> [Input data]

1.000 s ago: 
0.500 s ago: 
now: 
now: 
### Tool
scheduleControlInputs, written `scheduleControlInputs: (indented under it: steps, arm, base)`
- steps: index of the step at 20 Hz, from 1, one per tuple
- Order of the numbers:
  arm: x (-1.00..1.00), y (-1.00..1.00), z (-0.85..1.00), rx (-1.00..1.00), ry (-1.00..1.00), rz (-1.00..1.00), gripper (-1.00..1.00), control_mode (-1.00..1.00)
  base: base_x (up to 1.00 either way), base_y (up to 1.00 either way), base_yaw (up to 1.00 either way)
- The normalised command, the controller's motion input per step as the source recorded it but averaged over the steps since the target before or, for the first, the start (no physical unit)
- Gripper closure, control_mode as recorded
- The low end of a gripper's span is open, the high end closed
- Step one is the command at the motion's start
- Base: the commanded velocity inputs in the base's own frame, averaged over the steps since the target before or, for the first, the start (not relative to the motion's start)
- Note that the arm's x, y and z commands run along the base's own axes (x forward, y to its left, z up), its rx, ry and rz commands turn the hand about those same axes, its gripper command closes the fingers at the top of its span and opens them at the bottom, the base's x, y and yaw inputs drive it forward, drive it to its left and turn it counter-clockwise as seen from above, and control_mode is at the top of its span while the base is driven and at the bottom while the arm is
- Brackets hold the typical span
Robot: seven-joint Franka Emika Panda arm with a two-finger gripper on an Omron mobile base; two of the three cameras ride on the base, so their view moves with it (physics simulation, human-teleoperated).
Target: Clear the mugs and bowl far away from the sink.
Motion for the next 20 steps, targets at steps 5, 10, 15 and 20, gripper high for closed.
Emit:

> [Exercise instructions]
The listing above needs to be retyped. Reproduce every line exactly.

> [Task response]
1.000 s ago: 
0.500 s ago: 
now: 
now: 
### Tool
scheduleControlInputs, written `scheduleControlInputs: (indented under it: steps, arm, base)`
- steps: index of the step at 20 Hz, from 1, one per tuple
- Order of the numbers:
  arm: x (-1.00..1.00), y (-1.00..1.00), z (-0.85..1.00), rx (-1.00..1.00), ry (-1.00..1.00), rz (-1.00..1.00), gripper (-1.00..1.00), control_mode (-1.00..1.00)
  base: base_x (up to 1.00 either way), base_y (up to 1.00 either way), base_yaw (up to 1.00 either way)
- The normalised command, the controller's motion input per step as the source recorded it but averaged over the steps since the target before or, for the first, the start (no physical unit)
- Gripper closure, control_mode as recorded
- The low end of a gripper's span is open, the high end closed
- Step one is the command at the motion's start
- Base: the commanded velocity inputs in the base's own frame, averaged over the steps since the target before or, for the first, the start (not relative to the motion's start)
- Note that the arm's x, y and z commands run along the base's own axes (x forward, y to its left, z up), its rx, ry and rz commands turn the hand about those same axes, its gripper command closes the fingers at the top of its span and opens them at the bottom, the base's x, y and yaw inputs drive it forward, drive it to its left and turn it counter-clockwise as seen from above, and control_mode is at the top of its span while the base is driven and at the bottom while the arm is
- Brackets hold the typical span
Robot: seven-joint Franka Emika Panda arm with a two-finger gripper on an Omron mobile base; two of the three cameras ride on the base, so their view moves with it (physics simulation, human-teleoperated).
Target: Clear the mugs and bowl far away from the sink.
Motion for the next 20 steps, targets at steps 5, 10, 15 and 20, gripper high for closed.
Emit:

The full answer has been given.